Speaking with Venezuelan military officials on Sunday, President Nicolas Maduro noted, in particular, that he perceives himself as Jesus Christ.
"I am a worker like Jesus Christ the Saviour and I'm a devoted Christian — from the heart of a Christian to our God," Maduro said.
Touting the Venezuelan military as "the soldiers of the Motherland to guarantee the country's unity and sovereignty", he also cited William Shakespeare and claimed that the future of Venezuela is currently at stake.
"To be or not to be, said the great Shakespeare. To be or not to be — this is today's dilemma. To be a homeland or to be a colony. To be Venezuela or to be nothing. To be a unified people and armed forces or disintegration, to be the future or a disappearing dream which is more than 200 years old," Maduro stressed.

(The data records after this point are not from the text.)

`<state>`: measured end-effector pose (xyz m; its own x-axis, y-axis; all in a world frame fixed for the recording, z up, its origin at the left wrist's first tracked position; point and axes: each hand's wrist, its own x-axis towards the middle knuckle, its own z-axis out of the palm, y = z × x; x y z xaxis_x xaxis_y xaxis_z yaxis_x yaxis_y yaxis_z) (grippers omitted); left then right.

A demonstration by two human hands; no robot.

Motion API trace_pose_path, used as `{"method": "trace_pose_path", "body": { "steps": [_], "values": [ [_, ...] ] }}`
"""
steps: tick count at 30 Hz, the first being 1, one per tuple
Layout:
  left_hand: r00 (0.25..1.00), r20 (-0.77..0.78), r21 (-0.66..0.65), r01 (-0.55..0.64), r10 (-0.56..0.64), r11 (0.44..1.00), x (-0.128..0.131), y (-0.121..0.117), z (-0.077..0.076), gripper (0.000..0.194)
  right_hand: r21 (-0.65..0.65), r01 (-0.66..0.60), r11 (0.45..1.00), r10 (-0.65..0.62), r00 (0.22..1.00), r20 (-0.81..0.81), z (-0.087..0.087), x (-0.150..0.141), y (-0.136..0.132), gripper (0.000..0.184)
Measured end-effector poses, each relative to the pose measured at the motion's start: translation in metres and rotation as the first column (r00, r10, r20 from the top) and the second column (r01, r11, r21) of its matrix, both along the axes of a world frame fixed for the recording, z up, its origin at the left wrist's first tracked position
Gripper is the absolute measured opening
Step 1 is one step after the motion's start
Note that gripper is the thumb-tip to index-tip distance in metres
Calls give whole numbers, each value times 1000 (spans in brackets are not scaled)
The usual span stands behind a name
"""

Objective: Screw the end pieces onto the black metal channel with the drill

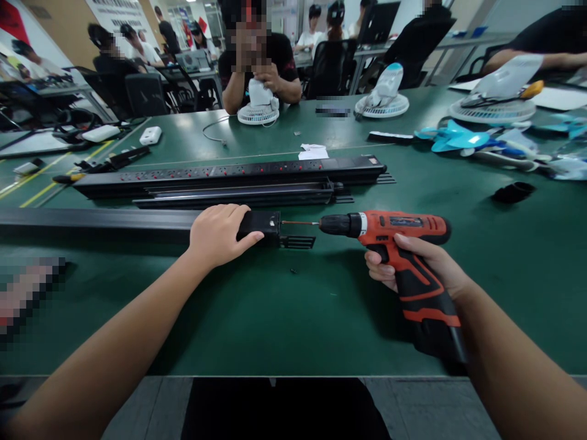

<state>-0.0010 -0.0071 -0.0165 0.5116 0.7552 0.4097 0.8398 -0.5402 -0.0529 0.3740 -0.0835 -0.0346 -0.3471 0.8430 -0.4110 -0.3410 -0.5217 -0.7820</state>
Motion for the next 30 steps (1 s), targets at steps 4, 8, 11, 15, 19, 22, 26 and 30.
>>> {"method": "trace_pose_path", "body": {
  "steps": [4,8,11,15,19,22,26,30],
  "values": [
    [1000,-1,-2,-4,4,1000,0,-1,1,67,1,12,1000,-12,1000,21,1,-1,0,32],
    [1000,-6,4,-7,7,1000,1,-1,1,64,7,30,1000,-30,999,32,4,-4,-1,31],
    [1000,-6,9,-8,8,1000,0,-1,0,65,15,26,1000,-27,999,45,4,-5,-1,30],
    [1000,4,2,-6,6,1000,0,-1,0,67,12,13,1000,-13,999,34,2,-3,-1,32],
    [1000,4,-3,-8,8,1000,0,-1,1,68,-3,18,1000,-18,1000,18,3,-4,-1,31],
    [1000,5,-4,-4,4,1000,1,-1,1,69,-5,23,1000,-23,1000,10,4,-5,-1,33],
    [1000,1,0,-7,7,1000,1,-1,1,68,-19,19,1000,-19,1000,-2,4,-4,-1,31],
    [1000,-6,10,-5,5,1000,1,-1,0,69,-30,25,999,-25,1000,-11,4,-4,0,31]
  ]
}}
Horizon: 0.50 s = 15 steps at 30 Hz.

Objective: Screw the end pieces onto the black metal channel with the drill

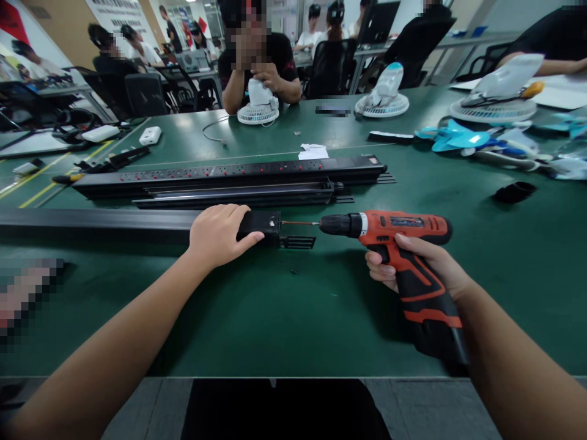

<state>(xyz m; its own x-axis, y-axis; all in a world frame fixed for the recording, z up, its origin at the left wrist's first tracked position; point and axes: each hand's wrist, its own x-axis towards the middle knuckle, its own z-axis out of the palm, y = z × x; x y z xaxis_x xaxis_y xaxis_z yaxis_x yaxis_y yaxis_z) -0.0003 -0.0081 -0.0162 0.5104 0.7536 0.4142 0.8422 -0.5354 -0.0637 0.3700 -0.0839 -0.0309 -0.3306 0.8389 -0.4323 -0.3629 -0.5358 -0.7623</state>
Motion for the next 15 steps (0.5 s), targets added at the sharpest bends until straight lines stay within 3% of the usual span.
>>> {"method": "trace_pose_path", "body": {
  "steps": [15],
  "values": [
    [1000,-5,16,0,0,1000,0,1,-1,69,32,-9,999,8,1000,30,-2,1,0,32]
  ]
}}
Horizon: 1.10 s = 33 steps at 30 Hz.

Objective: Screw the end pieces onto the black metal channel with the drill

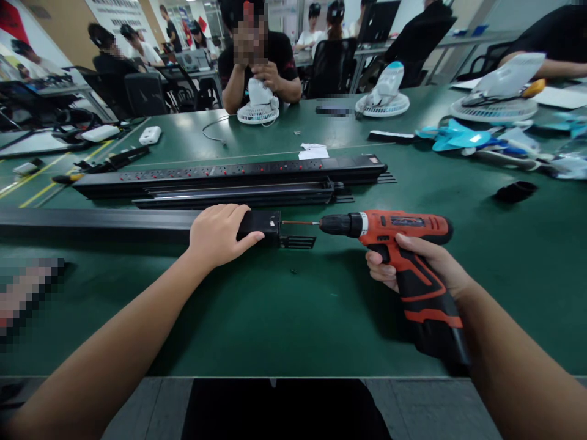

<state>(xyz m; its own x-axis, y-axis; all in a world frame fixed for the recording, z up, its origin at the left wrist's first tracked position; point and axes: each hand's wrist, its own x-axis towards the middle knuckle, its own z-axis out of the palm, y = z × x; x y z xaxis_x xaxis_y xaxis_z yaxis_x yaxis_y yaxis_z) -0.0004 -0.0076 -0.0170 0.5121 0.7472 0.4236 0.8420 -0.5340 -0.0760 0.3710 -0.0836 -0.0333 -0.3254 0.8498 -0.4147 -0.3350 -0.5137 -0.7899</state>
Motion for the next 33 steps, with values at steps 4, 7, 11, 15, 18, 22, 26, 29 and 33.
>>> {"method": "trace_pose_path", "body": {
  "steps": [4,7,11,15,18,22,26,29,33],
  "values": [
    [1000,-9,12,3,-2,1000,-1,0,0,71,10,-2,1000,2,1000,1,0,1,0,33],
    [1000,-6,17,8,-8,1000,-1,1,-1,70,4,0,1000,0,1000,6,1,1,0,32],
    [1000,2,12,10,-10,1000,-1,1,-1,70,-41,-20,999,21,1000,7,3,0,0,32],
    [1000,7,5,10,-10,1000,0,0,0,70,-35,-14,999,14,1000,5,1,1,0,31],
    [1000,4,-4,4,-4,1000,0,-1,1,70,-19,-10,1000,10,1000,3,-1,3,0,31],
    [1000,7,-11,3,-3,1000,0,-1,1,68,-17,-17,1000,17,1000,-3,-1,2,0,32],
    [1000,17,-25,3,-3,1000,0,-1,1,67,4,3,1000,-3,1000,0,2,0,-1,35],
    [1000,21,-21,10,-9,1000,-1,0,0,69,9,7,1000,-7,1000,10,2,-1,-1,37],
    [1000,10,-21,6,-6,1000,-1,0,0,69,-8,0,1000,0,1000,10,1,0,-1,35]
  ]
}}
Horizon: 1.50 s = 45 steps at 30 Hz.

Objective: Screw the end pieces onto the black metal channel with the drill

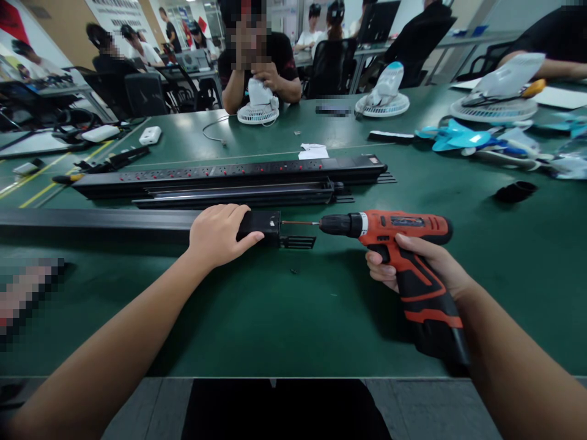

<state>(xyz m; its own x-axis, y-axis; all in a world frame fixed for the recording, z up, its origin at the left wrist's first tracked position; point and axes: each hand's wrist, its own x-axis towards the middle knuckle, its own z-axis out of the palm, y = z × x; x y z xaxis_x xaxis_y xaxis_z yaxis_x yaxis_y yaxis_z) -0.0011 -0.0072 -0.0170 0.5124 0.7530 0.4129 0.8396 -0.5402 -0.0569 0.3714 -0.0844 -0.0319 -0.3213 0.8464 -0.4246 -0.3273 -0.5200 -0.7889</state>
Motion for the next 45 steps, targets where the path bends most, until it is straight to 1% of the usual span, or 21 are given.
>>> {"method": "trace_pose_path", "body": {
  "steps": [10,16,19,24,37,45],
  "values": [
    [1000,17,-4,6,-6,1000,0,-1,1,68,22,-7,1000,7,1000,13,-1,1,0,32],
    [1000,2,2,3,-3,1000,0,0,1,69,-7,-23,1000,23,1000,-15,-1,2,1,32],
    [1000,-2,-2,-2,2,1000,0,-1,1,70,-10,-12,1000,12,999,-31,-3,4,1,31],
    [1000,5,9,4,-4,1000,0,-1,1,67,-17,-1,1000,1,999,-48,-3,3,1,32],
    [1000,4,6,4,-4,1000,-1,0,-1,69,-13,1,1000,-1,1000,-8,3,-2,0,31],
    [1000,-1,3,1,-1,1000,0,-1,1,69,2,0,1000,0,1000,-22,-1,1,0,32]
  ]
}}
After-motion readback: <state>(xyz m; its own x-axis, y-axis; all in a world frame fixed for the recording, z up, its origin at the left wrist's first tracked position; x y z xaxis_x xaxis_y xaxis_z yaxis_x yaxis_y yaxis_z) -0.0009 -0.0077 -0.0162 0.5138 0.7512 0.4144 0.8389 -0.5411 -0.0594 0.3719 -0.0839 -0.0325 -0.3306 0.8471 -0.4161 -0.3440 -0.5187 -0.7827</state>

He also cautioned against attempts "to weaken Venezuela" and fuel a civil war in Venezuela, saying that there will be "peace, not military intervention" in his country.
The remarks came after Maduro's interview with the Spanish news show Salvados, during which he specifically warned Donald Trump of far-reaching consequences if the US President pursues what Maduro described as a "dirty" imperialist conspiracy to oust him.
"Stop. Stop, Trump! Hold it right there! You are making mistakes that will leave your hands covered in blood and you will leave the presidency stained with blood. Why would you want a repeat of Vietnam?" Maduro said.
On Sunday, Trump said in an interview with the US broadcaster CBS that a US military intervention in Venezuela remains "an option". Venezuelan Foreign Minister Jorge Arreaza described the statement as proof that Washington is behind an attempt to stage a coup d'etat in the Latin American country.
"[US President] Donald Trump confirms that he leads the state coup as he threatens to use military force again in violation of the UN Charter. The Venezuelan opposition is controlled by Trump", Arreaza tweeted on Sunday.
Venezuelan Vice President Delcy Rodriguez also condemned Trump's statement, stressing that the people of Venezuela would not allow any foreign interference.
The move was supported by the United States, most Latin American countries and some EU states, while Russia, China, Mexico, Turkey, Iran and several other states backed constitutionally-elected President Nicolas Maduro, who has repeatedly blamed Washington for trying to stage a state coup in Venezuela.